Now we have GoodRX. GoodRX partners with many different PBMs, and basically lets its members get the cheapest price from any of them. The PBMs give GoodRX a cut of their kickback. The PBMs agree because they would rather get part of a kickback for non-members through GoodRX, than get none of a normal cash sale to the pharmacy.
The problem is that each of the PBMs have some really good deals (possibly money losing for the pharmacy) on different medications, and GoodRX can basically just use whichever deal of its partners is best. Thus GoodRX effective overall deal with the pharmacies is too good, and pharmacies only accept it because they agreed to partner price sharing with the PBM.
Thanks! Still confused, but just a little less. Seems like the opaque maze linking PBM's, insurance consumers and discount platform like GoodRX keep the real cost for each drug hidden from one or the other, so one doesn't really know how much they are making, and pharmacies are too afraid to lose the PBM network to challenge status quo. Not sure why government allowed this process to last this long, and not just step in, and regulate pricing for each drug.
The challenge I had was getting the pharmacy to actually correctly code the transaction to GoodRxs PBM. Especially when you have multiple prescriptions and different PBMs for each one, they often get screwed up, and charge the wrong one.
Adam Fein is well known in the industry and his blog is a great source of info on how drug distribution works in the US. A real rabbit hole if you want.
This is written like they are disrupting the model, but in reality GoodRx is just another pharmacy in the old model.

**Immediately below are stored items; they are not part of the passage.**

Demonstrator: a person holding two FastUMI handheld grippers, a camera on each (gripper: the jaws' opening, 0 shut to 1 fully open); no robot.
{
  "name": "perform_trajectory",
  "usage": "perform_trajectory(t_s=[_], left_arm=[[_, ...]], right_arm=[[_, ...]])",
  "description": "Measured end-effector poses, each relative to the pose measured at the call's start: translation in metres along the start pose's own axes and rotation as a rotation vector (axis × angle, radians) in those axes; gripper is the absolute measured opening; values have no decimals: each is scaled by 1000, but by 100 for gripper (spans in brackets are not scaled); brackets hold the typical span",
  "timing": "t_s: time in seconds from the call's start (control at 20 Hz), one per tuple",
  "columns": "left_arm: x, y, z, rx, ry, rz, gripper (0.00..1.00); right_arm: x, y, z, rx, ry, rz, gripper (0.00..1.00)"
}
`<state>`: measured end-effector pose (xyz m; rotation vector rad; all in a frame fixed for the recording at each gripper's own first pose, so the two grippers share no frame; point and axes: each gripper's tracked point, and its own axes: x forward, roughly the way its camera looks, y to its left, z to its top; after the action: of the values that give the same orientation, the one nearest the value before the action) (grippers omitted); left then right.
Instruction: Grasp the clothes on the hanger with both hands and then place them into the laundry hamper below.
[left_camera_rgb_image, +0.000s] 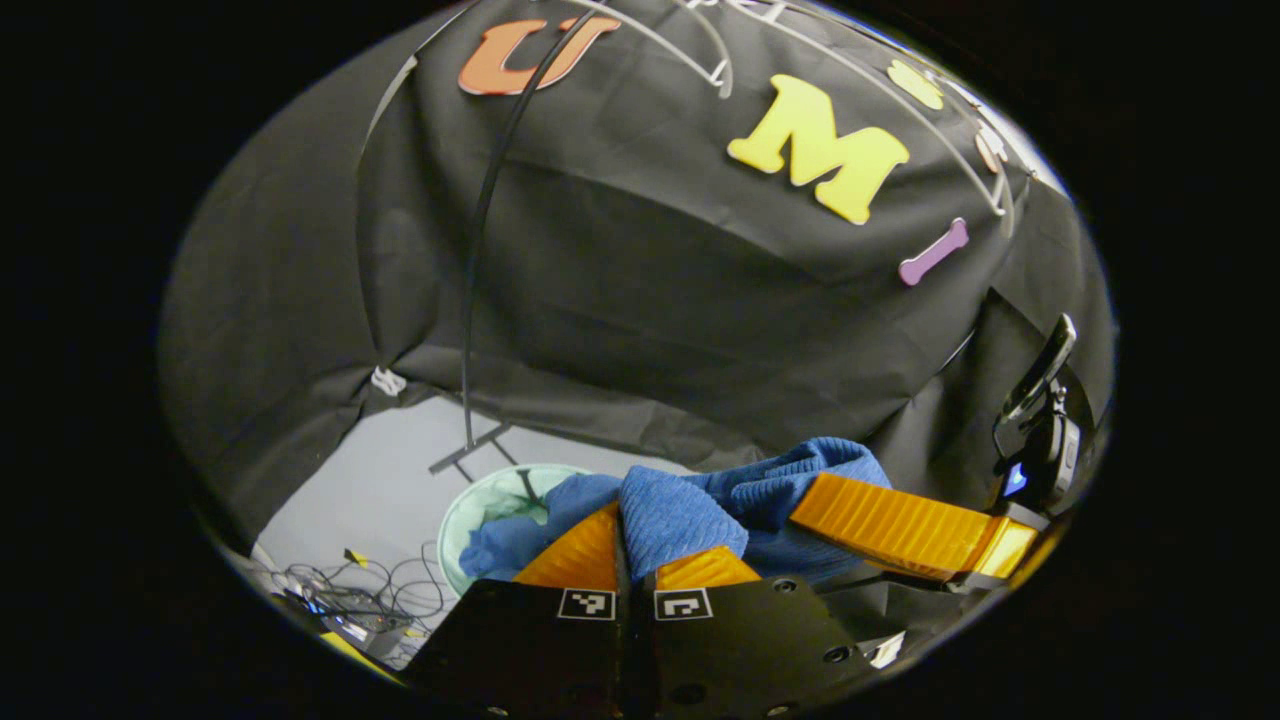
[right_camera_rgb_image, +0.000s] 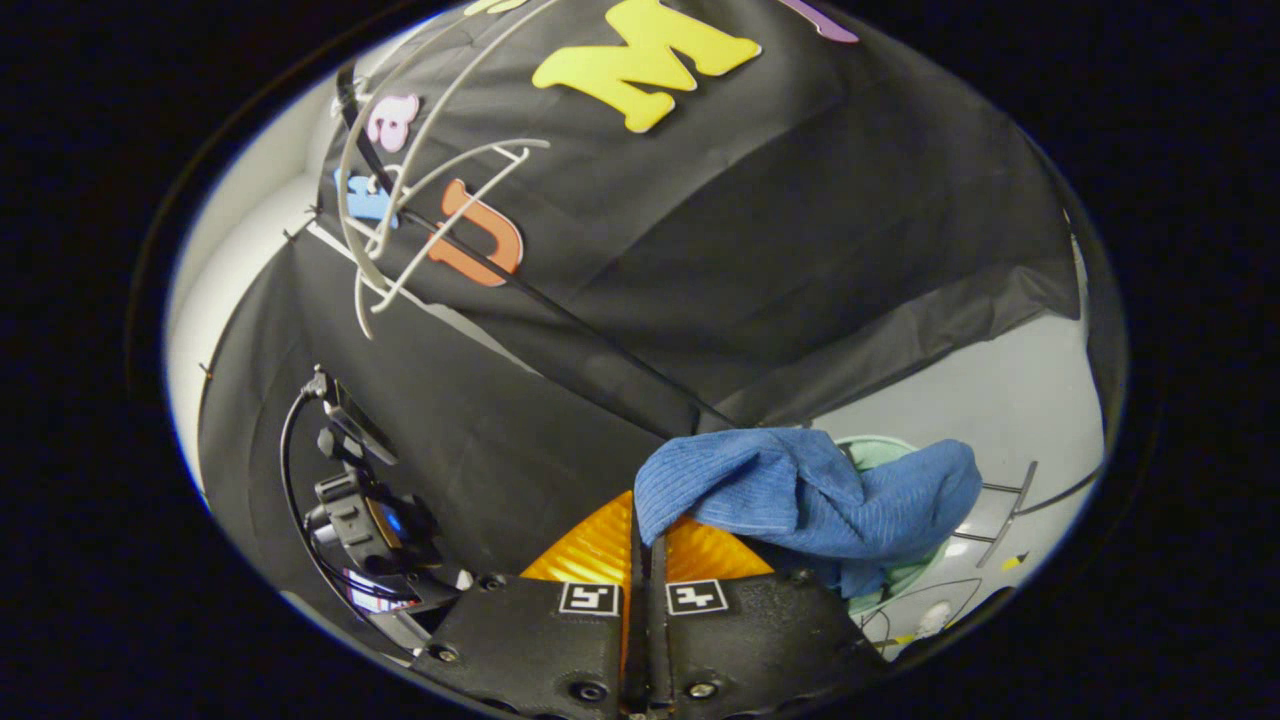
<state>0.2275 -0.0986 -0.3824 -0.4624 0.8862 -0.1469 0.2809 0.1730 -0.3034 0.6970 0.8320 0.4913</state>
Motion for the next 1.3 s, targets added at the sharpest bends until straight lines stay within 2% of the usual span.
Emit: perform_trajectory(t_s=[0.15,0.2,0.25,0.5,0.9,0.95,1.0,1.05,1.1,1.25,1.3], left_arm=[[11,10,-29,-5,67,36,5],[14,13,-38,0,87,46,0],[15,15,-49,1,110,54,0],[28,29,-87,29,193,111,1],[25,41,-90,64,192,151,1],[24,40,-90,61,194,150,8],[25,38,-90,55,194,141,4],[26,38,-90,46,187,136,10],[25,35,-89,38,177,121,32],[20,41,-84,56,152,136,100],[16,42,-82,63,143,142,100]], right_arm=[[7,-26,-34,-4,65,-52,4],[10,-36,-44,-9,87,-73,4],[13,-48,-52,-27,109,-110,4],[27,-87,-76,-100,181,-232,4],[22,-97,-75,-90,200,-277,5],[20,-98,-75,-86,204,-275,5],[18,-98,-75,-81,209,-275,5],[17,-101,-78,-72,210,-278,6],[18,-103,-79,-58,208,-281,10],[22,-118,-81,-12,195,-311,57],[23,-123,-82,7,196,-323,72]])
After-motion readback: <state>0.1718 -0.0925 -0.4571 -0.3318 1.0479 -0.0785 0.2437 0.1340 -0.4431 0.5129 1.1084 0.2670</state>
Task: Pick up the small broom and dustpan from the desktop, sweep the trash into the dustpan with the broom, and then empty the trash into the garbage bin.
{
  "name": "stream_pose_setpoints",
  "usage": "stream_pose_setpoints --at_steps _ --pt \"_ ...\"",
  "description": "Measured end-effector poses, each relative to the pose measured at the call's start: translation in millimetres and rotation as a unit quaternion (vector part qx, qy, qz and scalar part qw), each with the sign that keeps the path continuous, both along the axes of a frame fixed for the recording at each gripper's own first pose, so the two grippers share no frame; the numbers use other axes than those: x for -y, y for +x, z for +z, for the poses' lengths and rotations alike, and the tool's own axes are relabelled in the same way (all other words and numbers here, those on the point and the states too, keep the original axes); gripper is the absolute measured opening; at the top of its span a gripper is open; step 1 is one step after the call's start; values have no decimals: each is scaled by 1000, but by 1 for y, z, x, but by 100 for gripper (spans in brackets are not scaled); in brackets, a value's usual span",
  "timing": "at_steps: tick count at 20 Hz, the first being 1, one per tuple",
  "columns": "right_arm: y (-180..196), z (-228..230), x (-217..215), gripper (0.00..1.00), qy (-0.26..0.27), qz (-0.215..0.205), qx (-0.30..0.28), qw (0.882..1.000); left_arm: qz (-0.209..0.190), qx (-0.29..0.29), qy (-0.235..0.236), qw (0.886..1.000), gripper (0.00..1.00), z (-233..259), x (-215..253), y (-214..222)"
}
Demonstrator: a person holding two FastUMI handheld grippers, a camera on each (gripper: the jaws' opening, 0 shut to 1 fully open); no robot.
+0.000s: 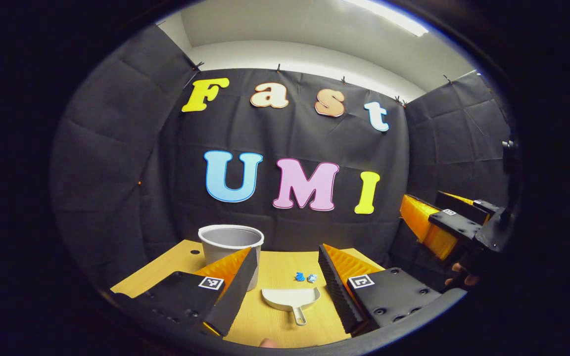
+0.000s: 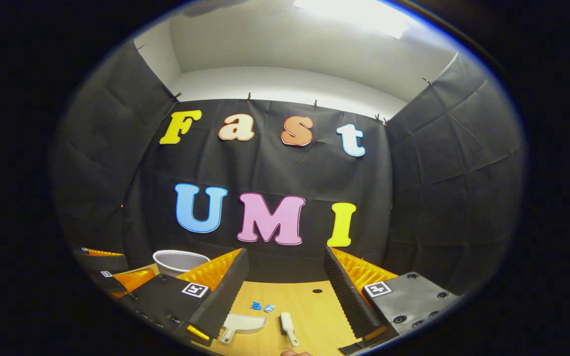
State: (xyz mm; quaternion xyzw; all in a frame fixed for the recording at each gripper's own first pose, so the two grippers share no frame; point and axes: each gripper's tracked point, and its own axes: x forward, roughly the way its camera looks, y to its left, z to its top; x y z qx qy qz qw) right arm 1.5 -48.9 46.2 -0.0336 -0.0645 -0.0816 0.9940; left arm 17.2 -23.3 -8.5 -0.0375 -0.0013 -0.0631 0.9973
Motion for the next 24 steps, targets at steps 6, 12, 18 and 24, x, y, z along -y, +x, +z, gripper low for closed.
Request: stream_pose_setpoints --at_steps 6,12,18,24 --pt "-8 24 1 97 17 -7 42 999 -2 19 -3 1000 74 3 0 -8" --pt "-2 14 1 97 20 1 16 1000 -18 14 0 1000 74 0 9 -9" --pt "8 11 7 97 -15 -3 7 1000 -11 -3 -8 1000 74 -5 11 7" --pt "43 11 1 97 -16 24 -5 1000 12 -59 -4 998 74 -36 14 50"
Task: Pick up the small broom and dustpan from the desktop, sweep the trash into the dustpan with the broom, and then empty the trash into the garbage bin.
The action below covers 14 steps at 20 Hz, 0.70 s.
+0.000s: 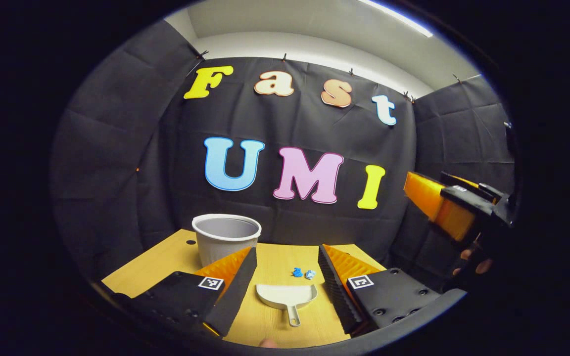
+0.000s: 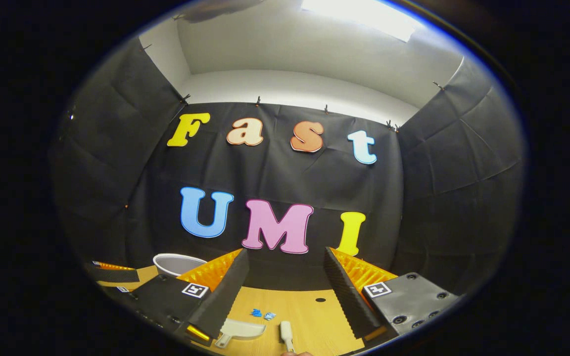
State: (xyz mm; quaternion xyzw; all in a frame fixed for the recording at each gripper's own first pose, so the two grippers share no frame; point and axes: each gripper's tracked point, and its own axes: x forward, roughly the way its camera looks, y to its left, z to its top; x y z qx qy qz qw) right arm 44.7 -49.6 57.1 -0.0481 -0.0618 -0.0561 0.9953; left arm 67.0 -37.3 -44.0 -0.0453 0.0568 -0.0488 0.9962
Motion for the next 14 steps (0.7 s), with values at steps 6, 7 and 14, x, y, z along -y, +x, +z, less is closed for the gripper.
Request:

Operating exactly the same way of taking kickbacks from PBMs who in turn raid the drug producers while driving price hikes most often eating up well above 50% of those price hikes themselves.
Seems the only difference is “it’s a tech company” which changes their valuation and ability to raise capital, but they still don’t seem to actually be disrupting anything, just another cog in the broken machine.
The real crazy story is how anyone can buy any CAS numbered compound from a lab for usually thousands of times less per mg than at a pharmacy.
An example is Azithromycin, which typically costs about $15/pill at 500mg, yet if you buy it direct from a lab that syntethizes the compound themselves at 99% purity, it costs around $0.04 for the same pill.
It's very tricky to dilute them. DIY can easily lead to over-dosage.
In powder form, it's hard to make e.g. 10mg dosage, the error margin can exceed 100% by hand or some cheap weigh, and powder will form small concentrated chunks.
My freshman Bio professor said the same thing. He went through and listed a bunch of drugs/antibiotics, when to take them, and their pet (mainly fish) counterpart. This was all done with the intention of helping us poor college students. I think I still have those notes somewhere....
Having had to deal with this hassle in the past, I'm glad GoodRx exists. I don't know of any other industry that charges a higher cash price than medical insurance price.
Note: Costco pharmacy is slightly more competitive if you want your prescription mailed to you. Like GoodRx, you can compare pricing on Costco's website.